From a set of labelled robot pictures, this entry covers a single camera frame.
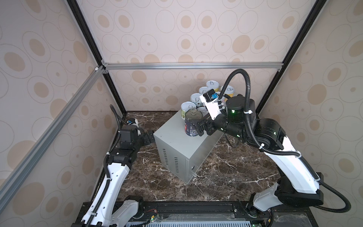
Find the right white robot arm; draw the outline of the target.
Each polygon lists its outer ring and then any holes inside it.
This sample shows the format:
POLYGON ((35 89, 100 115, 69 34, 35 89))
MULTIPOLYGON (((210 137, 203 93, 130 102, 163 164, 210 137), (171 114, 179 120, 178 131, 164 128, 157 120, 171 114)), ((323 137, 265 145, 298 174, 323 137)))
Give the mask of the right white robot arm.
POLYGON ((246 70, 233 71, 222 90, 210 89, 200 96, 208 114, 193 123, 199 135, 221 131, 239 142, 257 148, 277 165, 280 178, 270 188, 253 193, 245 205, 252 218, 279 205, 293 208, 315 207, 331 213, 351 210, 350 201, 326 184, 296 150, 280 124, 273 119, 260 119, 251 99, 251 81, 246 70))

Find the green label can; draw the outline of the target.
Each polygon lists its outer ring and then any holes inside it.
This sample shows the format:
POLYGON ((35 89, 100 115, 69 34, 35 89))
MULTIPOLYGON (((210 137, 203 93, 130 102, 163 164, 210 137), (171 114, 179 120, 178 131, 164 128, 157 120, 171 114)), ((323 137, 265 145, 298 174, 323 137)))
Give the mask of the green label can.
POLYGON ((187 101, 187 102, 182 103, 181 104, 181 117, 182 117, 182 119, 183 120, 185 119, 186 113, 189 110, 196 109, 196 108, 197 108, 196 104, 191 102, 191 101, 187 101))

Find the light blue bear can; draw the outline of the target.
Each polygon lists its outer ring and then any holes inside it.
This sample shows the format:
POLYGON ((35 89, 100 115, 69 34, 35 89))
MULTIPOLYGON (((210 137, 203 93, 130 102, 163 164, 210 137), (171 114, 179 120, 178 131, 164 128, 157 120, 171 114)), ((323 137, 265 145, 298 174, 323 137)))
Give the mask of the light blue bear can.
POLYGON ((211 90, 211 88, 209 88, 209 87, 201 87, 201 88, 199 88, 199 93, 200 93, 200 94, 205 94, 205 93, 207 93, 209 90, 211 90))

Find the black red label can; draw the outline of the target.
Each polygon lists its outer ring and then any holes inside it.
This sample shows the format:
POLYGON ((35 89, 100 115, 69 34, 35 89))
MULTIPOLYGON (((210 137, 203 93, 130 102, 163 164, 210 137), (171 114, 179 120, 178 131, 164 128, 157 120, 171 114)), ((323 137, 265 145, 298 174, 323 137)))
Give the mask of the black red label can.
POLYGON ((197 109, 190 109, 185 114, 185 133, 190 137, 198 136, 198 122, 203 118, 203 114, 197 109))

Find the yellow fruit label can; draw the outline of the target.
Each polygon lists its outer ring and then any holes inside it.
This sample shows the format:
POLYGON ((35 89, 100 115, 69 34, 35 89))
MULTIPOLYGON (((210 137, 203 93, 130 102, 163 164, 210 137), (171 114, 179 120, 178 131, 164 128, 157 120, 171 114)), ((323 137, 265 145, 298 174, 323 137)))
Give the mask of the yellow fruit label can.
POLYGON ((206 82, 206 86, 208 88, 210 88, 210 89, 215 90, 216 92, 219 91, 219 87, 220 87, 219 83, 217 81, 215 81, 215 80, 209 80, 209 81, 207 81, 206 82))

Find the teal brown label can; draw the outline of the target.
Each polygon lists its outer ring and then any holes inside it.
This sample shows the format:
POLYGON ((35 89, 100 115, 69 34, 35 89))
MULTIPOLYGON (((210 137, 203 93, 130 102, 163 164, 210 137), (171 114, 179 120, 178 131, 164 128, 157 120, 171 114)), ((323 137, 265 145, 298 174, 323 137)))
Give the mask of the teal brown label can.
POLYGON ((200 96, 201 93, 194 93, 191 95, 191 102, 193 102, 197 108, 203 106, 200 96))

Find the yellow orange label can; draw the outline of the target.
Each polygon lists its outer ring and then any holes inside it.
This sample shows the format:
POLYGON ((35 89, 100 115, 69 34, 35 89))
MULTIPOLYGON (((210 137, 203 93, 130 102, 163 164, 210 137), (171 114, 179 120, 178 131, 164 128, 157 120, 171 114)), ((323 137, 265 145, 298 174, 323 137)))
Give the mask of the yellow orange label can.
POLYGON ((232 86, 228 85, 226 87, 226 90, 225 90, 224 94, 228 95, 229 97, 233 97, 234 92, 235 92, 235 89, 232 86))

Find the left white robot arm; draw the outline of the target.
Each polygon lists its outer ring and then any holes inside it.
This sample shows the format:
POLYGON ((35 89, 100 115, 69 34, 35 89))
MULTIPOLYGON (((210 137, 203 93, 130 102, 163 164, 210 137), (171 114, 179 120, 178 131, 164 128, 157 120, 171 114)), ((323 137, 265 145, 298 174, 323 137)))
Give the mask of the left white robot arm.
POLYGON ((110 105, 118 128, 116 139, 106 153, 103 163, 105 176, 97 195, 83 217, 74 227, 124 227, 130 219, 144 215, 144 200, 129 196, 115 208, 119 191, 143 146, 155 142, 153 130, 144 131, 135 118, 123 120, 110 105))

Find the purple white label can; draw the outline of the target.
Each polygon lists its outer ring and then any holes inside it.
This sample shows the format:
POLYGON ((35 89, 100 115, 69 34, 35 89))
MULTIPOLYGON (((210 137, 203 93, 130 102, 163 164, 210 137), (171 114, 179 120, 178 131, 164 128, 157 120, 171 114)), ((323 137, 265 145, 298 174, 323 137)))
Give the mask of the purple white label can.
POLYGON ((207 108, 205 108, 205 107, 198 107, 197 110, 200 111, 203 114, 203 116, 205 116, 209 113, 207 108))

####

Work to be completed: Where an entry contains an image, leave the image out; otherwise retype everything exactly.

Written solution:
From a set of labelled robot pictures, this entry covers a single camera frame.
Find the right white robot arm; draw the outline of the target.
Each polygon lists its outer ring and then any holes inside it.
This sample shows the format:
POLYGON ((35 89, 100 115, 69 34, 35 89))
MULTIPOLYGON (((210 137, 203 93, 130 102, 163 164, 210 137), (171 114, 179 120, 178 131, 164 128, 157 120, 171 114)), ((323 137, 265 145, 298 174, 323 137)))
Give the mask of the right white robot arm.
POLYGON ((246 70, 233 71, 222 90, 210 89, 200 96, 208 114, 193 123, 199 135, 221 131, 239 142, 257 148, 277 165, 280 178, 270 188, 253 193, 245 205, 252 218, 279 205, 293 208, 315 207, 331 213, 351 210, 350 201, 326 184, 296 150, 280 124, 273 119, 260 119, 251 99, 251 81, 246 70))

Find the green label can; draw the outline of the target.
Each polygon lists its outer ring and then any holes inside it.
This sample shows the format:
POLYGON ((35 89, 100 115, 69 34, 35 89))
MULTIPOLYGON (((210 137, 203 93, 130 102, 163 164, 210 137), (171 114, 179 120, 178 131, 164 128, 157 120, 171 114)), ((323 137, 265 145, 298 174, 323 137)))
Give the mask of the green label can.
POLYGON ((187 101, 187 102, 182 103, 181 104, 181 117, 182 117, 182 119, 183 120, 185 119, 186 113, 189 110, 196 109, 196 108, 197 108, 196 104, 191 102, 191 101, 187 101))

Find the light blue bear can; draw the outline of the target.
Each polygon lists its outer ring and then any holes inside it.
This sample shows the format:
POLYGON ((35 89, 100 115, 69 34, 35 89))
MULTIPOLYGON (((210 137, 203 93, 130 102, 163 164, 210 137), (171 114, 179 120, 178 131, 164 128, 157 120, 171 114)), ((323 137, 265 145, 298 174, 323 137)))
Give the mask of the light blue bear can.
POLYGON ((211 90, 211 88, 209 88, 209 87, 201 87, 201 88, 199 88, 199 93, 200 93, 200 94, 205 94, 205 93, 207 93, 209 90, 211 90))

Find the black red label can; draw the outline of the target.
Each polygon lists its outer ring and then any holes inside it.
This sample shows the format:
POLYGON ((35 89, 100 115, 69 34, 35 89))
MULTIPOLYGON (((210 137, 203 93, 130 102, 163 164, 210 137), (171 114, 179 120, 178 131, 164 128, 157 120, 171 114)), ((323 137, 265 145, 298 174, 323 137)))
Give the mask of the black red label can.
POLYGON ((197 109, 190 109, 185 114, 185 133, 190 137, 198 136, 198 122, 203 118, 203 114, 197 109))

Find the yellow fruit label can; draw the outline of the target.
Each polygon lists its outer ring and then any holes inside it.
This sample shows the format:
POLYGON ((35 89, 100 115, 69 34, 35 89))
MULTIPOLYGON (((210 137, 203 93, 130 102, 163 164, 210 137), (171 114, 179 120, 178 131, 164 128, 157 120, 171 114)), ((323 137, 265 145, 298 174, 323 137)))
Give the mask of the yellow fruit label can.
POLYGON ((206 82, 206 86, 208 88, 210 88, 210 89, 215 90, 216 92, 219 91, 219 87, 220 87, 219 83, 217 81, 215 81, 215 80, 209 80, 209 81, 207 81, 206 82))

Find the teal brown label can; draw the outline of the target.
Each polygon lists its outer ring and then any holes inside it.
This sample shows the format:
POLYGON ((35 89, 100 115, 69 34, 35 89))
MULTIPOLYGON (((210 137, 203 93, 130 102, 163 164, 210 137), (171 114, 179 120, 178 131, 164 128, 157 120, 171 114)), ((323 137, 265 145, 298 174, 323 137)))
Give the mask of the teal brown label can.
POLYGON ((200 96, 201 93, 194 93, 191 95, 191 102, 193 102, 197 108, 203 106, 200 96))

Find the yellow orange label can; draw the outline of the target.
Each polygon lists its outer ring and then any holes inside it.
This sample shows the format:
POLYGON ((35 89, 100 115, 69 34, 35 89))
MULTIPOLYGON (((210 137, 203 93, 130 102, 163 164, 210 137), (171 114, 179 120, 178 131, 164 128, 157 120, 171 114)), ((323 137, 265 145, 298 174, 323 137)))
Give the mask of the yellow orange label can.
POLYGON ((232 86, 228 85, 226 87, 226 90, 225 90, 224 94, 228 95, 229 97, 233 97, 234 92, 235 92, 235 89, 232 86))

Find the left white robot arm; draw the outline of the target.
Each polygon lists its outer ring and then any holes inside it.
This sample shows the format:
POLYGON ((35 89, 100 115, 69 34, 35 89))
MULTIPOLYGON (((210 137, 203 93, 130 102, 163 164, 210 137), (171 114, 179 120, 178 131, 164 128, 157 120, 171 114)), ((323 137, 265 145, 298 174, 323 137)))
Give the mask of the left white robot arm.
POLYGON ((110 105, 118 128, 116 139, 106 153, 103 163, 105 176, 97 195, 83 217, 74 227, 124 227, 130 219, 144 215, 144 200, 129 196, 115 208, 119 191, 143 146, 155 142, 153 130, 144 131, 135 118, 123 120, 110 105))

Find the purple white label can; draw the outline of the target.
Each polygon lists its outer ring and then any holes inside it.
This sample shows the format:
POLYGON ((35 89, 100 115, 69 34, 35 89))
MULTIPOLYGON (((210 137, 203 93, 130 102, 163 164, 210 137), (171 114, 179 120, 178 131, 164 128, 157 120, 171 114)), ((323 137, 265 145, 298 174, 323 137)))
Give the mask of the purple white label can.
POLYGON ((207 108, 205 108, 205 107, 198 107, 197 110, 200 111, 203 114, 203 116, 205 116, 209 113, 207 108))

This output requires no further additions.